TO DO ::
Up to and including the line that holds "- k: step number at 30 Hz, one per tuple", print the data exactly from its first line; do not print the pictures.

---- COLLECTED DATA

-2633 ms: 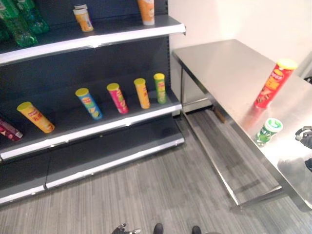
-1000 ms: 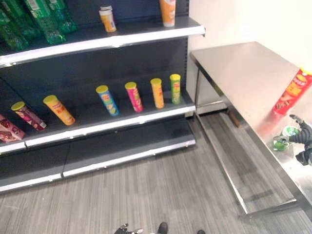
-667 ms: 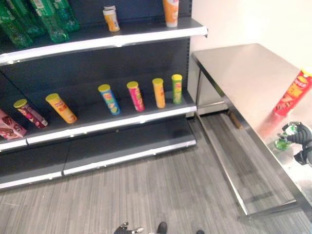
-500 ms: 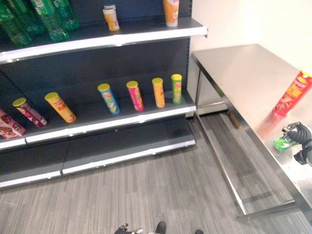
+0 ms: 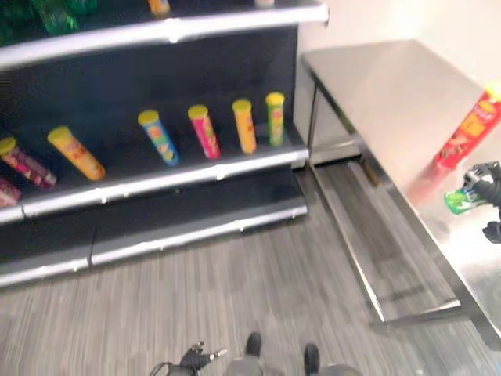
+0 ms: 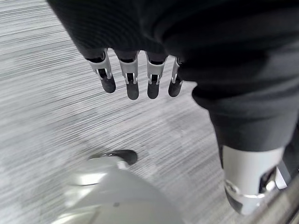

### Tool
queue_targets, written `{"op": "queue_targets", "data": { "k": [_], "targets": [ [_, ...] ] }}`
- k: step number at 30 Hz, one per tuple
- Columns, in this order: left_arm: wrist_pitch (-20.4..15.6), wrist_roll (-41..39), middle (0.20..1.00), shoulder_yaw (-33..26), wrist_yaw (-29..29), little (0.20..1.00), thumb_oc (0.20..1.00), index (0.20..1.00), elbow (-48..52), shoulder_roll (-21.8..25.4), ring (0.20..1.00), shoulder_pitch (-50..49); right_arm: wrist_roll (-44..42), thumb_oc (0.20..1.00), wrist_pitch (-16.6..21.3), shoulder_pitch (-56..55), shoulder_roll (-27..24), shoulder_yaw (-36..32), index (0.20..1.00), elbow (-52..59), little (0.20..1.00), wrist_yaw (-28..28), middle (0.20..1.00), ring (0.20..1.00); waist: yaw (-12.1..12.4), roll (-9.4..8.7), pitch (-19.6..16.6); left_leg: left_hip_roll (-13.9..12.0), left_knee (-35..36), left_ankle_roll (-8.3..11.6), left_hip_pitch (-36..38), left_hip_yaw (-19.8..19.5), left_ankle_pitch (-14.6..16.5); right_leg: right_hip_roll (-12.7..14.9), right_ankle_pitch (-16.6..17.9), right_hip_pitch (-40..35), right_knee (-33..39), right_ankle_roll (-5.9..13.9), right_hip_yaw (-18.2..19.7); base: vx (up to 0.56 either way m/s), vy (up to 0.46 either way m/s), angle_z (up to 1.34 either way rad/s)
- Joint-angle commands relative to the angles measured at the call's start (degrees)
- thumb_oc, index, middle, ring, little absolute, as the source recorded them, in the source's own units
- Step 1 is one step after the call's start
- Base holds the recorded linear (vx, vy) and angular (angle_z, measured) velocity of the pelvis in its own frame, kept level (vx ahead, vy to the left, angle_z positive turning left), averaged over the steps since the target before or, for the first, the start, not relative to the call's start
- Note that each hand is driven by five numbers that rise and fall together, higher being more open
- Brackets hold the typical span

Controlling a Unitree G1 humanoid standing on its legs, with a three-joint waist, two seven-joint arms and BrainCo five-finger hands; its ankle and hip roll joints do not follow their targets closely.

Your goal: Put the goods on the table back onto the shelves and tidy them up.

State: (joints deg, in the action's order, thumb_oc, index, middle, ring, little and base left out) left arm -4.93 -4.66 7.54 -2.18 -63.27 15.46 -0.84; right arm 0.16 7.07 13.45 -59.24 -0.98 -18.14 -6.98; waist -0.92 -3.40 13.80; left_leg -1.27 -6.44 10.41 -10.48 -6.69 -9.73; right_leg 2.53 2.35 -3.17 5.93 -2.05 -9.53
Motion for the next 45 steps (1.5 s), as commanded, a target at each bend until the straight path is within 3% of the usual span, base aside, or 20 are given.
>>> {"op": "queue_targets", "data": {
  "k": [1, 4, 6, 8, 15, 17, 19, 20, 21, 24, 28, 33, 37, 39, 40, 45],
  "targets": [
    [-1.08, -2.85, 1.0, 0.43, 0.07, 1.0, 1.0, 1.0, 0.4, 2.29, 1.0, -1.42, 3.12, 0.2, 2.3, -2.98, -3.66, -5.67, 0.2, 4.61, 0.2, -2.92, 0.2, 0.2, 0.61, -1.65, -2.91, -7.21, 5.8, -3.22, -1.68, 8.1, 6.42, 0.6, -10.39, -2.85, -3.11, 7.09, 0.44, 0.14, 0.172, 0.71],
    [-0.91, -1.83, 1.0, -0.46, -0.37, 1.0, 1.0, 1.0, -0.08, 3.02, 1.0, -1.46, 4.53, 0.2, 1.91, -5.31, -4.23, -8.2, 0.2, 6.2, 0.2, -3.48, 0.2, 0.2, 0.31, -1.23, -3.81, -9.46, 11.03, -2.53, -3.23, 13.69, 5.07, 1.18, -11.34, -4.2, -2.14, 8.18, -0.82, 0.17, 0.172, 0.61],
    [-0.91, -1.53, 1.0, -0.75, -0.57, 1.0, 1.0, 1.0, 0.31, 2.99, 1.0, -1.85, 6.05, 0.2, 1.11, -6.34, -3.79, -9.54, 0.2, 7.36, 0.2, -3.61, 0.2, 0.2, 0.63, -0.35, -4.31, -9.22, 10.47, -1.9, -2.33, 13.59, 2.09, 1.52, -11.42, -5.99, -1.8, 8.77, -1.07, 0.24, 0.272, 0.21],
    [-0.97, -1.4, 1.0, -0.8, -0.61, 1.0, 1.0, 1.0, 0.32, 3.04, 1.0, -1.74, 6.53, 0.2, 0.88, -6.28, -3.36, -9.75, 0.2, 7.9, 0.2, -3.51, 0.2, 0.2, 0.68, -0.15, -4.64, -8.82, 10.21, -2.12, -2.16, 13.65, 1.56, 2.33, -11.21, -6.38, -1.88, 9.23, -1.24, 0.15, 0.215, 0.01],
    [-0.87, -0.37, 1.0, 0.24, -1.33, 1.0, 1.0, 1.0, 1.93, 5.37, 1.0, 0.26, 8.32, 0.2, -0.16, -0.52, -2.08, -4.95, 0.2, 7.28, 0.2, -4.09, 0.2, 0.2, 1.91, -2.65, -6.04, -3.38, 5.61, -6.73, -1.13, 15.62, 7.09, 10.01, -8.1, -4.72, -8.47, 12.79, -0.1, 0.19, 0.281, 0.03],
    [-0.64, 0.15, 1.0, 0.51, -1.64, 1.0, 1.0, 1.0, 2.66, 6.05, 1.0, 0.83, 9.17, 0.2, -0.18, 0.23, -2.04, -4.29, 0.2, 7.53, 0.2, -4.38, 0.2, 0.2, 1.93, -3.0, -5.84, -1.08, 5.03, -8.23, -0.06, 15.43, 8.9, 11.96, -4.76, -3.17, -13.9, 13.49, 0.39, 0.13, 0.245, 0.22],
    [-0.42, 0.47, 1.0, 0.74, -1.93, 1.0, 1.0, 1.0, 3.02, 6.58, 1.0, 1.47, 9.75, 0.2, -0.27, 1.94, -2.57, -3.34, 0.2, 7.72, 0.2, -5.0, 0.2, 0.2, 1.47, -2.76, -5.07, 0.66, 5.32, -9.78, 1.21, 15.34, 9.69, 13.34, 0.84, 0.16, -20.15, 13.17, 1.94, 0.1, 0.256, 0.17],
    [-0.26, 1.38, 1.0, 1.24, -1.85, 1.0, 1.0, 1.0, 3.28, 7.44, 1.0, 1.92, 9.85, 0.2, 0.0, 2.14, -2.6, -3.29, 0.2, 8.58, 0.2, -5.18, 0.2, 0.2, 0.7, -1.8, -4.11, 1.08, 6.21, -10.31, 3.15, 14.14, 10.54, 11.95, 0.58, 3.33, -24.61, 11.94, 3.86, 0.28, 0.261, 0.19],
    [-0.5, 1.78, 1.0, 1.34, -1.13, 1.0, 1.0, 1.0, 3.28, 8.02, 1.0, 2.17, 9.71, 0.2, 0.23, 0.54, -3.77, -5.11, 0.2, 10.15, 0.2, -4.55, 0.2, 0.2, -0.86, -0.26, -3.47, 1.11, 7.84, -10.28, 5.85, 13.05, 11.18, 8.79, -2.95, 7.44, -21.72, 11.18, 4.12, 0.27, 0.176, 0.44],
    [-0.67, 2.28, 1.0, 1.65, -0.76, 1.0, 1.0, 1.0, 3.03, 8.23, 1.0, 2.64, 9.04, 0.2, 0.77, -0.11, -4.48, -6.53, 0.2, 11.02, 0.2, -4.46, 0.2, 0.2, -2.25, 0.27, -2.59, 1.29, 8.73, -10.03, 7.99, 11.69, 11.93, 6.36, -4.48, 9.66, -16.71, 10.93, 3.62, 0.2, 0.032, 0.42],
    [-0.69, 2.99, 1.0, 2.07, 0.12, 1.0, 1.0, 1.0, 1.97, 7.68, 1.0, 3.44, 7.48, 0.2, 1.29, -1.26, -6.11, -9.42, 0.2, 12.58, 0.2, -4.65, 0.2, 0.2, -5.18, -0.31, -1.08, 3.31, 10.23, -9.87, 12.81, 8.2, 13.56, 1.56, 0.1, 15.59, -6.52, 12.91, 7.98, 0.24, 0.011, 0.31],
    [-0.92, 3.53, 1.0, 2.34, 0.2, 1.0, 1.0, 1.0, 1.98, 6.42, 1.0, 3.45, 8.26, 0.2, 1.78, -3.41, -7.02, -12.52, 0.2, 16.46, 0.2, -4.35, 0.2, 0.2, -5.99, -1.36, -1.4, 4.17, 10.33, -9.56, 15.47, 6.31, 15.57, 1.23, 2.93, 15.03, -3.97, 12.51, 6.1, 0.17, -0.052, 0.48],
    [-0.83, 3.55, 1.0, 2.27, -0.03, 1.0, 1.0, 1.0, 2.0, 5.47, 1.0, 3.07, 8.24, 0.2, 2.22, -4.85, -8.66, -14.36, 0.2, 18.79, 0.2, -3.5, 0.2, 0.2, -6.28, -1.42, -2.78, 3.0, 10.54, -8.65, 16.94, 5.62, 16.98, 1.04, 3.25, 13.16, -3.05, 11.62, 6.02, 0.13, -0.098, 0.44],
    [-0.8, 3.36, 1.0, 2.07, -0.07, 1.0, 1.0, 1.0, 2.16, 4.53, 1.0, 2.26, 8.2, 0.2, 2.8, -5.29, -10.05, -14.81, 0.2, 20.49, 0.2, -2.7, 0.2, 0.2, -6.38, -1.19, -3.79, 1.7, 10.04, -7.95, 17.73, 5.78, 17.68, 0.66, 2.54, 11.92, -3.11, 10.83, 5.36, 0.26, -0.223, 0.44],
    [-0.57, 3.1, 1.0, 1.33, -0.07, 1.0, 1.0, 1.0, 2.01, 3.49, 1.0, 1.28, 7.18, 0.2, 3.81, -6.74, -11.79, -16.28, 0.2, 23.44, 0.2, -1.0, 0.2, 0.2, -6.44, -1.12, -5.31, -0.93, 7.36, -6.2, 18.75, 5.46, 19.27, -0.67, 0.04, 9.27, -3.0, 9.34, 5.02, 0.3, -0.279, 0.33],
    [-0.54, 2.01, 1.0, 0.73, -0.16, 1.0, 1.0, 1.0, 2.07, 2.44, 1.0, 0.64, 6.24, 0.2, 4.34, -8.63, -12.08, -17.74, 0.2, 24.62, 0.2, -0.25, 0.2, 0.2, -6.39, -0.91, -5.63, -2.96, 1.73, -4.16, 18.36, 5.83, 18.79, -2.13, -2.31, 6.52, -2.86, 7.77, 4.48, 0.14, -0.144, 0.08]
  ]
}}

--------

TASK OUTPUT ::
-2633 ms: 
-1000 ms: 
-667 ms: 
-500 ms: 
+0 ms: 
+0 ms: 

### Tool
queue_targets, written `{"op": "queue_targets", "data": { "k": [_], "targets": [ [_, ...] ] }}`
- k: step number at 30 Hz, one per tuple

Fully answered, the exercise is complete.